EXERCISE DESCRIPTION: Write out the entire listing below exactly, with the pictures left out.

RECORDED DATA:
• • •

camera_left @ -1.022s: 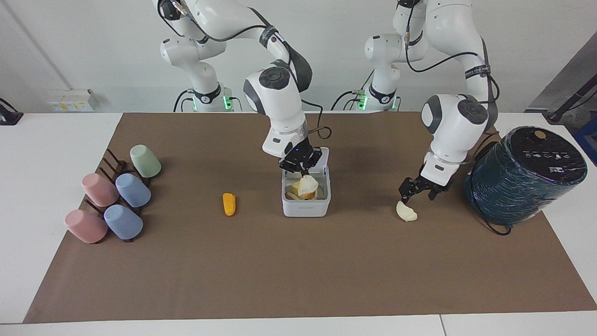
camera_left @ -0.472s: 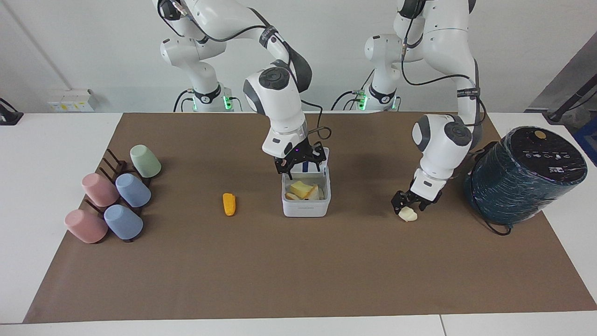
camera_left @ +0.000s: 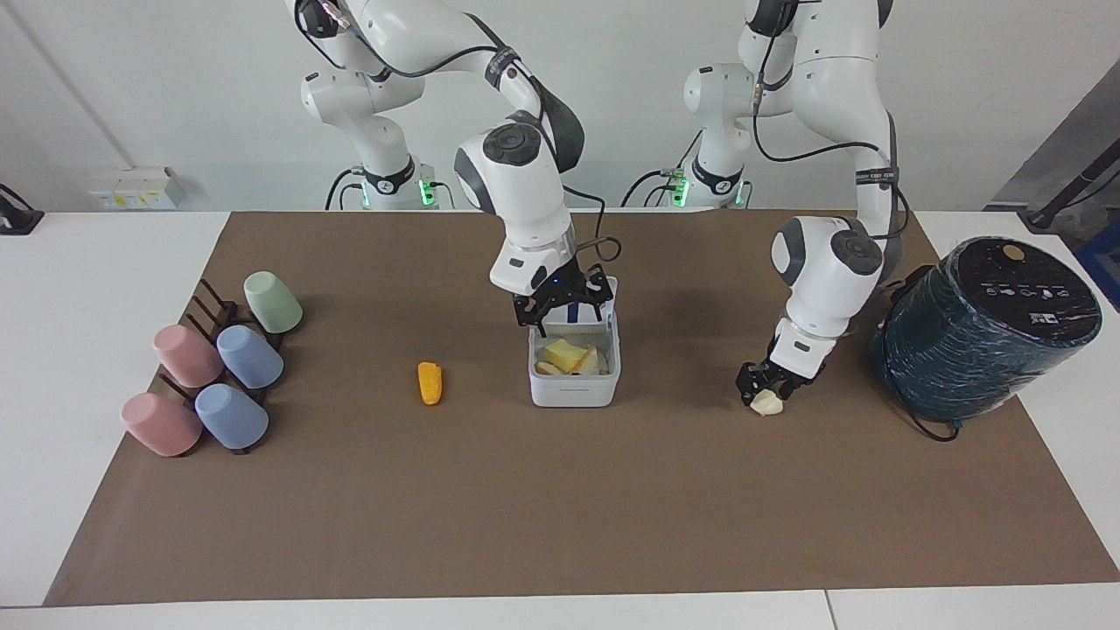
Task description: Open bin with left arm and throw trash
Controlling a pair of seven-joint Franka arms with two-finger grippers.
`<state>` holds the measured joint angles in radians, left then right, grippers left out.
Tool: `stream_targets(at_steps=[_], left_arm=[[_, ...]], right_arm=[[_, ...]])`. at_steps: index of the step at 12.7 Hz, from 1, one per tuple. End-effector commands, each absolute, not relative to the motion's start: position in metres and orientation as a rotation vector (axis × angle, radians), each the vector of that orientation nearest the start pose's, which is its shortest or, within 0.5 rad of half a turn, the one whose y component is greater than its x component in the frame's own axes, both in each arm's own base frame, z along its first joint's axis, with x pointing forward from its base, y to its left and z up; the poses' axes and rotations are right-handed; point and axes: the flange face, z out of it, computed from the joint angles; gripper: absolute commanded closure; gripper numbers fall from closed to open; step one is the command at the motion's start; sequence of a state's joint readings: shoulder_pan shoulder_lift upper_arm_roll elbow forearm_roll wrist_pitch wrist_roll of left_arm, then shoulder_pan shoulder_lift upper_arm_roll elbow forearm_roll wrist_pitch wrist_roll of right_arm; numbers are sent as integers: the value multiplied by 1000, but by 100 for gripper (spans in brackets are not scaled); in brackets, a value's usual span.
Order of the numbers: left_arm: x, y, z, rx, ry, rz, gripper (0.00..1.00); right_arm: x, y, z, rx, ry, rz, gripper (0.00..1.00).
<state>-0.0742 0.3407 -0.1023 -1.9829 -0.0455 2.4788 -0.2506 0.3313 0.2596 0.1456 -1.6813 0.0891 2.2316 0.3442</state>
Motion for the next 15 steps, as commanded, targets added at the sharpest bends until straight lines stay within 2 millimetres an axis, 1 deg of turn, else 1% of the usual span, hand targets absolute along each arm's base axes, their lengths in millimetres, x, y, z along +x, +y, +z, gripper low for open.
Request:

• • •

RESPONSE TO THIS EXERCISE:
camera_left @ -1.022s: 
camera_left @ -0.472s: 
camera_left @ +0.000s: 
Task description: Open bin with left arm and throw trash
Controlling a pair of seven-joint Franka arms with two-finger grippers.
`<state>` holds the measured joint angles in radians, left then right, grippers left out.
Tool: `stream_targets(at_steps=[_], left_arm=[[_, ...]], right_arm=[[_, ...]])`. at_steps: index of the step at 12.7 Hz, from 1, one per tuple. End-effector commands, each absolute, not relative to the motion's start: position in metres and orientation as a rotation vector (axis × angle, radians), each the vector of that orientation nearest the start pose's, which is its shortest or, within 0.5 rad of half a turn, the one whose y component is greater than its x component in the frame's own axes, both in each arm's own base frame, z along its first joint's axis, with x pointing forward from its base, y to its left and z up; the poses' axes and rotations are right-handed; point and axes: the flange face, z out of it, computed from the joint angles; gripper: absolute commanded closure; gripper numbers fall from closed to open; step one is the command at the motion's start; sequence of a state's joint readings: shoulder_pan shoulder_lift upper_arm_roll elbow forearm_roll wrist_pitch wrist_roll of left_arm, then shoulder_pan shoulder_lift upper_arm_roll elbow forearm_roll wrist_pitch wrist_roll of right_arm; numbers are sent as integers: the value multiplied by 1000, but by 100 for gripper (spans in brackets are not scaled); in brackets, a value's usual span.
Order of the numbers: left_arm: x, y, z, rx, ry, rz, gripper (0.00..1.00); right_arm: x, y, z, rx, ry, rz, gripper (0.00..1.00).
<state>-0.0742 0.3407 -0.1023 -1.9829 -0.0455 2.4788 -0.2506 0.3313 0.2596 0.1456 -1.6813 0.0891 2.2316 0.3442</state>
Motion for the next 15 steps, as commanded, targets added at the sharpest bends until straight lines stay within 2 millimetres an axis, 1 deg of turn, else 1% of the usual span, hand targets absolute along each arm's base axes, their lengths in millimetres, x, y, z along +x, +y, +z, gripper low for open.
Request:

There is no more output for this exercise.